Metabolic Plasticity of Melanoma Cells and Their Crosstalk With Tumor Microenvironment

Abstract

Cutaneous melanoma (CM) is a highly aggressive and drug resistant solid tumor, showing an impressive metabolic plasticity modulated by oncogenic activation. In particular, melanoma cells can generate adenosine triphosphate (ATP) during cancer progression by both cytosolic and mitochondrial compartments, although CM energetic request mostly relies on glycolysis. The upregulation of glycolysis is associated with constitutive activation of BRAF/MAPK signaling sustained by BRAF^V600E kinase mutant. In this scenario, the growth and progression of CM are strongly affected by melanoma metabolic changes and interplay with tumor microenvironment (TME) that sustain tumor development and immune escape. Furthermore, CM metabolic plasticity can induce a metabolic adaptive response to BRAF/MEK inhibitors (BRAFi/MEKi), associated with the shift from glycolysis toward oxidative phosphorylation (OXPHOS). Therefore, in this review article we survey the metabolic alterations and plasticity of CM, its crosstalk with TME that regulates melanoma progression, drug resistance and immunosurveillance. Finally, we describe hallmarks of melanoma therapeutic strategies targeting the shift from glycolysis toward OXPHOS.

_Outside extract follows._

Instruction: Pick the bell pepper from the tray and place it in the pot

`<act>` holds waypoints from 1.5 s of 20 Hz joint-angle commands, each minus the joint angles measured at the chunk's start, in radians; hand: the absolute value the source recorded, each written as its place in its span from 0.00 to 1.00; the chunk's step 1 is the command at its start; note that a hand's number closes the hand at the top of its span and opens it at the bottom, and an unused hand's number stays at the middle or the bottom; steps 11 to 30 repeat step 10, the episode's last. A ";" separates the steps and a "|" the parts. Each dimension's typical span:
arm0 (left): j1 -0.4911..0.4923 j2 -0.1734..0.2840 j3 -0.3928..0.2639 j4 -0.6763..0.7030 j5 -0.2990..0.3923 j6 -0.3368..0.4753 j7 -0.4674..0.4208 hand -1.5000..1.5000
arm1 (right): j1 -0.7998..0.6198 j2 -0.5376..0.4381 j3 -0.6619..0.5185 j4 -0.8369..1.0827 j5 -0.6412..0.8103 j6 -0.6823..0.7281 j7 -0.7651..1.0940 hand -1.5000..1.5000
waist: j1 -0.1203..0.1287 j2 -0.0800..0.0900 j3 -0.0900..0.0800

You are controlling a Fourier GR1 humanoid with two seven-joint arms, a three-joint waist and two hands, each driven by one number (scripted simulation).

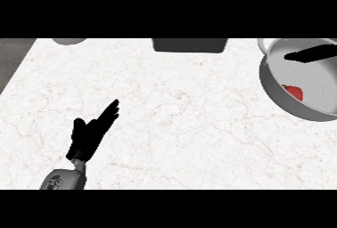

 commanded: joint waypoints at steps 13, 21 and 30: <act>0.015 -0.009 -0.001 -0.013 -0.015 0.014 0.003 0.50 | 0.092 -0.193 -0.307 0.018 -0.259 -0.010 -0.209 0.00 | -0.009 -0.005 -0.002; 0.015 -0.009 -0.001 -0.013 -0.015 0.014 0.003 0.50 | 0.092 -0.193 -0.307 0.018 -0.259 -0.010 -0.209 0.00 | -0.009 -0.005 -0.002; 0.015 -0.009 -0.001 -0.013 -0.015 0.014 0.003 0.50 | 0.092 -0.193 -0.307 0.018 -0.259 -0.010 -0.209 0.00 | -0.009 -0.005 -0.002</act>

Keywords: OXPHOS; cutaneous melanoma; metabolic alterations; therapeutic strategies; tumor microenvironment.

Figure 1

Warburg effect in melanoma cells caused by BRAF^V600E mutation leading to constitutive activation of MAPK pathway. Arrows indicate activation and T-bars show inhibition. Dotted red arrows, also indicated by a “red X,” symbolize inactive pathways, while solid T-bars and arrows indicate active signaling during Warburg effect.

Figure 2

Alterations of cancer and immune cells associated with melanoma microenvironment acidification. Hypoxia (caused by increasing distance from tumor vessels, structural abnormalities of tumor vasculature and high cancer cell O₂ consumption) and genetic mutations (such as BRAF^V600E, loss of PTEN, etc.) trigger a metabolic reprogramming in melanoma cells, which increase glycolysis. Glycolytic melanoma cells promote an abnormal extracellular accumulation of lactate and protons and thus induce the acidification of TME. In turn, the acidic TME triggers a metabolic reprogramming in melanoma cells, which increase OXPHOS and decrease glycolysis. Additionally, tumor acidity increases melanoma malignancy by enhancing the migratory and invasive capability of melanoma cells and their capability to produce proteases (such as MMP-2/9, cathepsin, etc.) and pro-angiogenic factors (such as VEGF-A, IL-8, etc.). Acidity generates an immunosuppressive milieu, where T cells and NK cells lose their cytotoxic activity, and macrophages acquire the protumorigenic M2-like phenotype. Also glycolytic melanoma cells contribute to the generation of this immunosuppressive environment. In fact, by mediating glucose restriction, melanoma cells alter T cell metabolism and reduce their cytotoxic activity. Therefore, the pH and oxygen gradients in the tumor mass lead to molecular and metabolic changes in cancer and immune cells, which work together and cooperate to sustain melanoma progression.